A deposit account is a simple solution, but not a definitive one for investing your savings. Returns may seem attractive at first but are usually lower - especially after taxes - than those offered by similar low-risk investments such as Treasury Bills (BOTs). To grow your savings or even just offset inflation, you need to accept at least a small amount of risk and invest in financial instruments such as bonds and shares.

A New Idea for the Future: The Savings and Investment Account

Although investing has become easier over time - today, just a few clicks online - Italians and Europeans still keep a significant share of their savings in bank deposits.

To simplify investment choices and encourage Europeans to invest, on 29 September the European Commission issued a recommendation to Member States to introduce a new type of account, very different from the previous ones: the "savings and investment account".

Although details are still being defined, the "savings and investment account" is intended to be a special account that could benefit from favourable tax treatment and allow small, regular contributions - such as €10 per month - to be invested in a portfolio of financial instruments like shares and bonds through investment funds and ETFs.

This recommendation draws inspiration from solutions already available in several countries. In Italy, for example, the tax benefits expected for "savings and investment accounts" are similar to those offered by Individual Savings Plans (PIR). Many banks and intermediaries also offer accounts with automatic or simplified methods for investing in funds and ETFs.

Why Does It Matter?

Making investing easier and more accessible would help people grow their savings, protect them from inflation, and build capital for major goals - such as paying for children's education, buying a home, or enjoying a secure retirement.
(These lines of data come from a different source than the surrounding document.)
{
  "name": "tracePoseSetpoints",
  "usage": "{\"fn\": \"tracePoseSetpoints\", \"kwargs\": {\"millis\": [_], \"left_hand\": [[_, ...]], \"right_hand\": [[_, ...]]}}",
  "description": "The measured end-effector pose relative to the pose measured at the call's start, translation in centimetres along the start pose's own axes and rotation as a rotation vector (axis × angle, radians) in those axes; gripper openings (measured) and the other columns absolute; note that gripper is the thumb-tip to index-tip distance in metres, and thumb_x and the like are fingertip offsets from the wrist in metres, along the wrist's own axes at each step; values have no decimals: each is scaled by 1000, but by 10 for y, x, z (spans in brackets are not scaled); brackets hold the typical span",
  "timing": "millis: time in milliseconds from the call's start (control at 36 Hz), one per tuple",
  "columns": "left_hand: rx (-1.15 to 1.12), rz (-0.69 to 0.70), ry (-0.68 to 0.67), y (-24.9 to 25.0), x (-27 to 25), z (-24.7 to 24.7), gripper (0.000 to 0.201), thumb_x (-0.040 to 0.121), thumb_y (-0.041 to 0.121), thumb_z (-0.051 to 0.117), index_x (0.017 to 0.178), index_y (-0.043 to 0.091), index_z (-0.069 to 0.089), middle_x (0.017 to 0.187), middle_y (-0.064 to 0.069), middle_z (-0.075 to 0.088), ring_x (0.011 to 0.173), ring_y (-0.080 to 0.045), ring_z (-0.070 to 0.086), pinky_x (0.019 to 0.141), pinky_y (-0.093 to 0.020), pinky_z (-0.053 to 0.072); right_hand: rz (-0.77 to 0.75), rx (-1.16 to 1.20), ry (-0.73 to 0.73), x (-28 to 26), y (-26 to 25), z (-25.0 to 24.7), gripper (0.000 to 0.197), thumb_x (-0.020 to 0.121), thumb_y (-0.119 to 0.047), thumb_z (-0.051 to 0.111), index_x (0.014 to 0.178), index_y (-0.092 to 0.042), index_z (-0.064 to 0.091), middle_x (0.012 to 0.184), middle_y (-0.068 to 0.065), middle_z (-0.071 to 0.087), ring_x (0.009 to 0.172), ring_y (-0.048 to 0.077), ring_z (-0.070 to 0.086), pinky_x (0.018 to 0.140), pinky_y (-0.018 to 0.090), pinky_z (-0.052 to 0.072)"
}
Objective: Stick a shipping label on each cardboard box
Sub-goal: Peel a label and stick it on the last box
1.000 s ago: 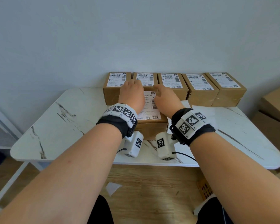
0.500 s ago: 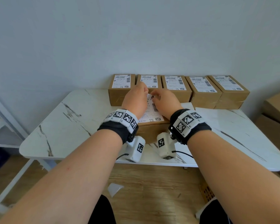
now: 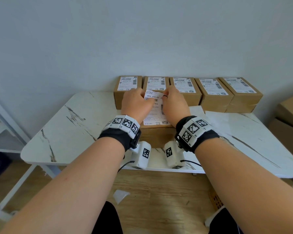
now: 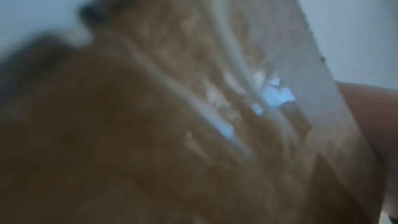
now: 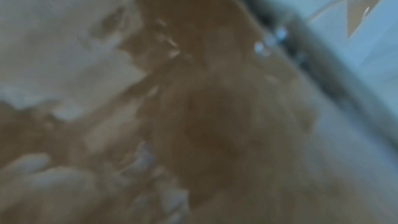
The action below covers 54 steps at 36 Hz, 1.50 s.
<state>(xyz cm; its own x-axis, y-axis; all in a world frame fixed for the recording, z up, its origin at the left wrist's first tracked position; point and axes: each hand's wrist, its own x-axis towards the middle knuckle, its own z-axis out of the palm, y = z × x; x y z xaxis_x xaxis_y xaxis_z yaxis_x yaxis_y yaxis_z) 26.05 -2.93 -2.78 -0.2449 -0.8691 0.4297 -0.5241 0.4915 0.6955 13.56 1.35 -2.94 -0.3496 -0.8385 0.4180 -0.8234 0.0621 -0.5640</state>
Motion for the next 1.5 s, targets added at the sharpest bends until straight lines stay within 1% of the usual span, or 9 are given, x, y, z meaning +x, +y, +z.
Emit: {"fn": "tracePoseSetpoints", "kwargs": {"millis": [222, 444, 722, 889, 1000, 1083, 1194, 1333, 1500], "left_hand": [[15, -3, 4, -4, -8, -4, 30, 86, 19, 58, 68, -5, 58, 65, -6, 61, 62, -24, 58, 56, -33, 47], [12, -3, 13, -11, -13, -4, 16, 92, 25, 58, 87, 13, 68, 92, 2, 65, 84, -13, 60, 67, -21, 43], [105, -39, -13, -13, -11, -2, 17, 94, 24, 58, 92, 11, 68, 98, -3, 63, 87, -18, 60, 74, -27, 48], [-20, -137, 25, -7, -15, -9, 39, 94, 14, 56, 131, 17, 47, 130, -2, 48, 107, -18, 57, 88, -28, 49], [-99, -177, -1, -7, -16, -14, 47, 86, 22, 66, 128, 20, 45, 133, 0, 45, 116, -17, 52, 95, -33, 49], [-154, -243, -160, -4, -16, -17, 70, 83, 18, 72, 143, 20, 35, 145, -2, 35, 125, -19, 46, 93, -28, 46], [-258, -274, -331, -1, -16, -17, 77, 89, 7, 62, 152, 22, 21, 152, 4, 35, 117, -11, 51, 80, -23, 50], [-242, -278, -379, 0, -8, -22, 79, 87, 7, 65, 152, 19, 20, 152, 2, 36, 111, -10, 54, 62, -15, 47], [-95, -256, -402, -4, 6, -24, 81, 85, 23, 72, 150, 14, 25, 149, -2, 39, 130, -19, 46, 99, -29, 41]], "right_hand": [[40, 196, 5, -2, 2, 4, 42, 95, -8, 46, 135, -18, 38, 91, 1, 54, 85, 21, 57, 64, 24, 40], [68, 256, -17, -11, 11, -3, 53, 94, -14, 56, 142, -17, 34, 81, -13, 46, 72, 0, 49, 57, 11, 35], [64, 170, -2, -14, 8, 1, 47, 93, -9, 54, 137, -20, 39, 105, 7, 56, 88, 17, 56, 62, 16, 40], [148, 202, -56, -15, 7, -5, 54, 90, -19, 62, 140, -19, 40, 135, 7, 44, 123, 23, 47, 105, 41, 43], [213, 315, -99, -18, 10, -8, 68, 87, -27, 68, 145, -19, 33, 140, 7, 39, 108, 15, 50, 83, 22, 49], [243, 311, -176, -17, 11, -5, 82, 83, -29, 73, 149, -18, 25, 144, 8, 39, 98, 13, 53, 61, 13, 44], [297, 283, -209, -12, 9, -2, 75, 78, -33, 75, 140, -17, 36, 138, 8, 49, 108, 20, 60, 86, 34, 55], [353, 285, -266, -4, 9, -1, 65, 66, -41, 79, 118, -15, 51, 123, 7, 58, 93, 20, 67, 80, 37, 59], [393, 229, -264, 6, 7, -1, 92, 67, -48, 81, 139, -11, 39, 129, 8, 52, 104, 23, 63, 87, 40, 56]]}}
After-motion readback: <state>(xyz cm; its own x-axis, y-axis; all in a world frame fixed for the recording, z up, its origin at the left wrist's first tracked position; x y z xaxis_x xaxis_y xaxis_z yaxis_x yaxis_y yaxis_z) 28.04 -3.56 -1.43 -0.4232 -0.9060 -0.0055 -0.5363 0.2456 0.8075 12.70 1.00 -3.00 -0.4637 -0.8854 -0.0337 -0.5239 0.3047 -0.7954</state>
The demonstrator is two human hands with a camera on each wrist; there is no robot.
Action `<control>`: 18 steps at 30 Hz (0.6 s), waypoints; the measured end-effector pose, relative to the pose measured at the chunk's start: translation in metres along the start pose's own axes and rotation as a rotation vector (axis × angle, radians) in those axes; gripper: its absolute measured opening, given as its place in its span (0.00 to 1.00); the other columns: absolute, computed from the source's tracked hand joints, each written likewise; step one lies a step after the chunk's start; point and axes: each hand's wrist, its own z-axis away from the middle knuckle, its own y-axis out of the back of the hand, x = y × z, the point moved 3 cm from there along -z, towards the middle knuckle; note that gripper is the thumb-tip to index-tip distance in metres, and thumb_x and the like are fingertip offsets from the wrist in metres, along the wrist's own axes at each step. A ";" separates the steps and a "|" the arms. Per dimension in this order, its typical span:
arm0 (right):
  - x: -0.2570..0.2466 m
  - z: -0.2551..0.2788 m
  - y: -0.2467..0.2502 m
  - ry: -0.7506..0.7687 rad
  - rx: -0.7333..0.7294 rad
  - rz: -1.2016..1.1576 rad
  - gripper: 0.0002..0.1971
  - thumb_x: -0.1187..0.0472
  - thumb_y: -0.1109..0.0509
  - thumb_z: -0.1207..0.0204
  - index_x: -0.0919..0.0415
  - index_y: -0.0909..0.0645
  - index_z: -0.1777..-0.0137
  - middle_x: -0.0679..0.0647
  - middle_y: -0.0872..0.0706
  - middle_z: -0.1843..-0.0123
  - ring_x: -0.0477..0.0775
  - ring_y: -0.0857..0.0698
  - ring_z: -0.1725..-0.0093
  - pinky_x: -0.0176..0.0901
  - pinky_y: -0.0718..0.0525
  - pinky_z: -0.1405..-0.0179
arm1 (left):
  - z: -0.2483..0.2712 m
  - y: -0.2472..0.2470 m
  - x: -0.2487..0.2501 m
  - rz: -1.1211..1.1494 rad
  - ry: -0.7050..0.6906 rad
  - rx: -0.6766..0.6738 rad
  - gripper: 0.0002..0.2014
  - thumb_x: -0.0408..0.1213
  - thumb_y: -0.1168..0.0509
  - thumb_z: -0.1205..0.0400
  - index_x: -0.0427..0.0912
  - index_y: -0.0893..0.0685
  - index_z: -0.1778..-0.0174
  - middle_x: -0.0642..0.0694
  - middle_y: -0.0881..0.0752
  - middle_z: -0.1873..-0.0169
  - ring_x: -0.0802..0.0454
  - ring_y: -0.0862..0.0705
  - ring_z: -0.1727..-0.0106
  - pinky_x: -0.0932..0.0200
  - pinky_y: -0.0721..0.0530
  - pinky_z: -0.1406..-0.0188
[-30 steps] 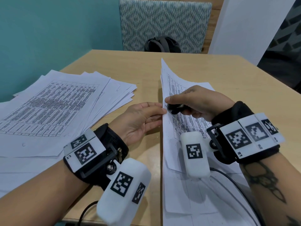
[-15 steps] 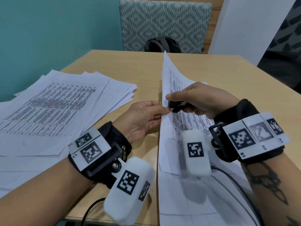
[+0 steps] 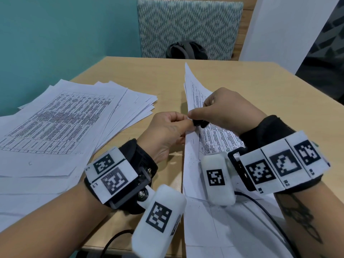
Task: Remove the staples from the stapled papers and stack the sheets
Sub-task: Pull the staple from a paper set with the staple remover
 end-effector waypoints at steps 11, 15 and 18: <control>-0.006 0.004 0.001 0.025 0.005 0.038 0.13 0.54 0.28 0.30 0.65 0.12 0.65 0.49 0.18 0.74 0.45 0.28 0.79 0.39 0.34 0.78 | 0.001 0.003 -0.002 -0.047 0.034 0.039 0.09 0.23 0.34 0.24 0.39 0.23 0.68 0.39 0.18 0.70 0.52 0.22 0.79 0.68 0.28 0.82; 0.009 0.001 0.018 -0.050 0.060 0.066 0.14 0.52 0.29 0.29 0.64 0.11 0.62 0.53 0.10 0.64 0.49 0.23 0.72 0.39 0.33 0.77 | 0.002 0.004 -0.001 0.046 0.075 -0.019 0.07 0.22 0.37 0.23 0.37 0.23 0.62 0.41 0.19 0.69 0.58 0.20 0.83 0.69 0.21 0.83; 0.021 -0.001 0.026 -0.110 0.048 0.074 0.14 0.51 0.28 0.28 0.63 0.11 0.61 0.54 0.10 0.61 0.56 0.15 0.59 0.40 0.29 0.72 | 0.004 0.008 0.001 0.091 0.106 -0.069 0.06 0.22 0.36 0.22 0.37 0.24 0.59 0.39 0.18 0.67 0.56 0.18 0.82 0.67 0.18 0.83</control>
There would also be benefits for the EU economy. Greater participation in European financial markets would mobilise part of the savings currently sitting idle in current accounts, directing them towards long-term investments that support growth, innovation, and competitiveness.

Don't Forget the Risks

The Commission is not advising citizens to invest in high-risk products or to allocate all their savings to these new accounts. Its goal is simply to provide broader, more informed access to investment opportunities. Before investing, you should always assess your risk aversion and remember that returns and risks go hand in hand: the higher the return you aim for, the more risk you must be willing to accept.